For this exercise, restate word for word only the lines from the one containing "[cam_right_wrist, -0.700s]" through the last line below. Pictures do not get copied.
# # # #
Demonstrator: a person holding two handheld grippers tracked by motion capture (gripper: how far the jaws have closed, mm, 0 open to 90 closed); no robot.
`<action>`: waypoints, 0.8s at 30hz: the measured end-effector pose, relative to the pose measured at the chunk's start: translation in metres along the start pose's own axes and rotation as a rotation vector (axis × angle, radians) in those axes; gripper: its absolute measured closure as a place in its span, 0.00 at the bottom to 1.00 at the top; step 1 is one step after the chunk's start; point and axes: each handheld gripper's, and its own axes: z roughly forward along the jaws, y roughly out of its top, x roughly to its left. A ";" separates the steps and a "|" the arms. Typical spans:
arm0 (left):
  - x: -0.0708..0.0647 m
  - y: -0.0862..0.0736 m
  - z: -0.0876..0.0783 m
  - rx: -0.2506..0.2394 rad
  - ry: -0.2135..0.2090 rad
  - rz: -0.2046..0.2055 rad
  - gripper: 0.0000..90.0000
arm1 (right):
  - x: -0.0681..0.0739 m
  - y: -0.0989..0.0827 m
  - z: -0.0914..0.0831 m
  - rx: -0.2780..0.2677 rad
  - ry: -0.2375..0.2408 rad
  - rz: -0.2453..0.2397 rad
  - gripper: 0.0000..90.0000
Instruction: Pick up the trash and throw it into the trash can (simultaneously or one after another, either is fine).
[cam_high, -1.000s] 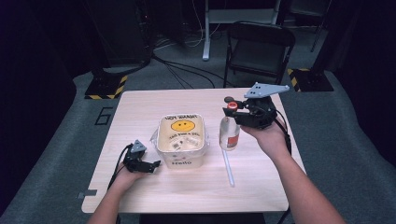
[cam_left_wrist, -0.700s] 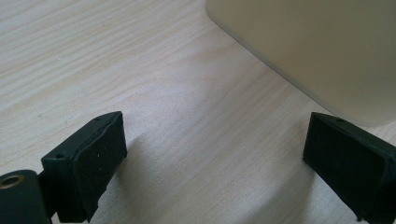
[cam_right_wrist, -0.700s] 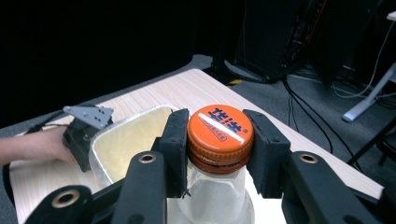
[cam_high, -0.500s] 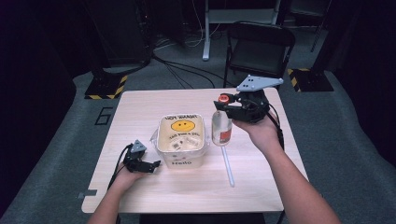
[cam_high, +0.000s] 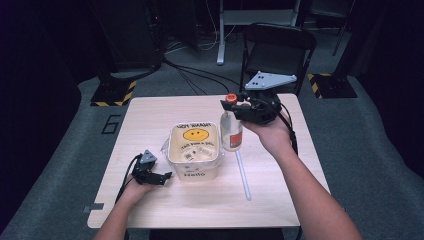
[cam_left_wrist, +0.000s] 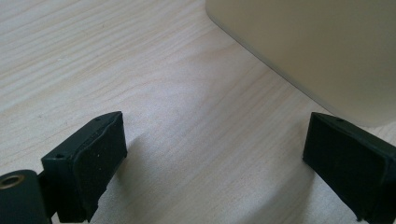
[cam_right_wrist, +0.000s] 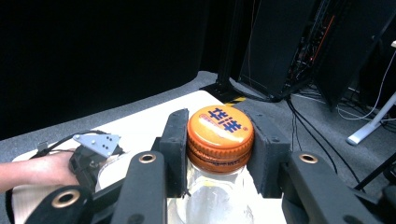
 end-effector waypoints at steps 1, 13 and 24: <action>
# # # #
## Reply to the exercise
[cam_right_wrist, -0.700s] 
[cam_high, -0.500s] 
[cam_high, +0.000s] 
[cam_left_wrist, +0.000s] 
[cam_right_wrist, +0.000s] 
 end-effector waypoints at steps 1, 13 and 24: <action>

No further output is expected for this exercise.